■ **Work instructions**: Reproduce the full set of records verbatim.

Collected data:

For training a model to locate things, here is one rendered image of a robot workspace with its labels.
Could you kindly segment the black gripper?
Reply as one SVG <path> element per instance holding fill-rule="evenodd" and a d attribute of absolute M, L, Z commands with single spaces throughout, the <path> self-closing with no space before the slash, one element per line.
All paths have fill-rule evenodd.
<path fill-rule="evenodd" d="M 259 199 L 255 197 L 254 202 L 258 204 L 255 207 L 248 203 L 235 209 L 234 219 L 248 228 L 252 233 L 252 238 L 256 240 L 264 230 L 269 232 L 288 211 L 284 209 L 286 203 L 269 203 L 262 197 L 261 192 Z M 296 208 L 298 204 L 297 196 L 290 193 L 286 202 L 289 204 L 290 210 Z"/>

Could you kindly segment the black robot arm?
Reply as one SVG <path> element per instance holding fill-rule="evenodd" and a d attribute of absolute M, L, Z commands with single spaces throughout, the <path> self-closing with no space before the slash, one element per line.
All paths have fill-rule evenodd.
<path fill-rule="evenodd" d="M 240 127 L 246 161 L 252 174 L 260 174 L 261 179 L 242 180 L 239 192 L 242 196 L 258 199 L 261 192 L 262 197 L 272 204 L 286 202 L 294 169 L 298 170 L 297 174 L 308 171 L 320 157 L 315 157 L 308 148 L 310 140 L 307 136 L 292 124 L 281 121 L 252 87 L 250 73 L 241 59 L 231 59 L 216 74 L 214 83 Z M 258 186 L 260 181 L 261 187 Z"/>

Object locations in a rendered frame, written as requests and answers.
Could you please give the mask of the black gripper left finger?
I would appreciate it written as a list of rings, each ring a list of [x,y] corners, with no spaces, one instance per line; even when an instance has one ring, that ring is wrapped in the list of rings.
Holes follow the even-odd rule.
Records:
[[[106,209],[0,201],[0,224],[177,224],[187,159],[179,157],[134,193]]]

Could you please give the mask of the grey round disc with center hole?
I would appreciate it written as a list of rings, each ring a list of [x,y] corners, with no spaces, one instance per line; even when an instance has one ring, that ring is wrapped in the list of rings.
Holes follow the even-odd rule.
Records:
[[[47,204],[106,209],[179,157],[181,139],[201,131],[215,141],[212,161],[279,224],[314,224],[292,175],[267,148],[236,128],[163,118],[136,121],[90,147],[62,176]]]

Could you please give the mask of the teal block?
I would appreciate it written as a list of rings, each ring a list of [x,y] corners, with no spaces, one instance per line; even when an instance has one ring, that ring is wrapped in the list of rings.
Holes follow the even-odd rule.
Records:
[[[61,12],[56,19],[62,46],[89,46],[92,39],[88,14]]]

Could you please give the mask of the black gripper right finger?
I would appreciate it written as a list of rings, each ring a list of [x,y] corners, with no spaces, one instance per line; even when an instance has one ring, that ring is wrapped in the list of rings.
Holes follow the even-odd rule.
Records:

■ **Reply**:
For training a model to locate things, here is one rendered image of a robot workspace with its labels.
Could you kindly segment the black gripper?
Reply as one SVG <path> element per instance holding fill-rule="evenodd" and a d attribute of absolute M, L, Z commands with single spaces throughout, the <path> self-closing with no space before the slash, one element per line.
All paths have fill-rule evenodd.
<path fill-rule="evenodd" d="M 259 199 L 255 197 L 254 202 L 258 204 L 255 207 L 248 203 L 235 209 L 234 219 L 248 228 L 252 233 L 252 238 L 256 240 L 264 230 L 269 232 L 288 211 L 284 209 L 286 203 L 269 203 L 262 197 L 261 192 Z M 296 208 L 298 204 L 297 196 L 290 193 L 286 202 L 289 204 L 290 210 Z"/>

Could you kindly segment the black robot arm?
Reply as one SVG <path> element per instance holding fill-rule="evenodd" and a d attribute of absolute M, L, Z commands with single spaces throughout, the <path> self-closing with no space before the slash, one element per line.
All paths have fill-rule evenodd.
<path fill-rule="evenodd" d="M 240 127 L 246 161 L 252 174 L 260 174 L 261 179 L 242 180 L 239 192 L 242 196 L 258 199 L 261 192 L 262 197 L 272 204 L 286 202 L 294 169 L 298 170 L 297 174 L 308 171 L 320 157 L 315 157 L 308 148 L 310 140 L 307 136 L 292 124 L 281 121 L 252 87 L 250 73 L 241 59 L 231 59 L 216 74 L 214 83 Z M 258 186 L 260 181 L 261 187 Z"/>

Object locations in a rendered frame, written as requests and answers.
Could you please give the mask of the black gripper left finger?
I would appreciate it written as a list of rings, each ring a list of [x,y] corners, with no spaces, one instance per line; even when an instance has one ring, that ring is wrapped in the list of rings.
Holes follow the even-odd rule.
Records:
[[[106,209],[0,201],[0,224],[177,224],[187,159],[179,157],[134,193]]]

Could you please give the mask of the grey round disc with center hole?
I would appreciate it written as a list of rings, each ring a list of [x,y] corners, with no spaces, one instance per line; even when an instance has one ring, that ring is wrapped in the list of rings.
Holes follow the even-odd rule.
Records:
[[[47,204],[106,209],[179,157],[181,139],[201,131],[215,141],[212,161],[279,224],[314,224],[292,175],[267,148],[236,128],[163,118],[136,121],[90,147],[62,176]]]

Could you please give the mask of the teal block?
I would appreciate it written as a list of rings, each ring a list of [x,y] corners, with no spaces, one instance per line; even when an instance has one ring, that ring is wrapped in the list of rings.
Holes follow the even-odd rule.
Records:
[[[61,12],[56,19],[62,46],[89,46],[92,39],[88,14]]]

Could you please give the mask of the black gripper right finger?
I would appreciate it written as a list of rings, each ring a list of [x,y] corners, with no spaces, one instance per line; even when an instance has one ring, that ring is wrapped in the list of rings.
Holes follow the even-odd rule.
Records:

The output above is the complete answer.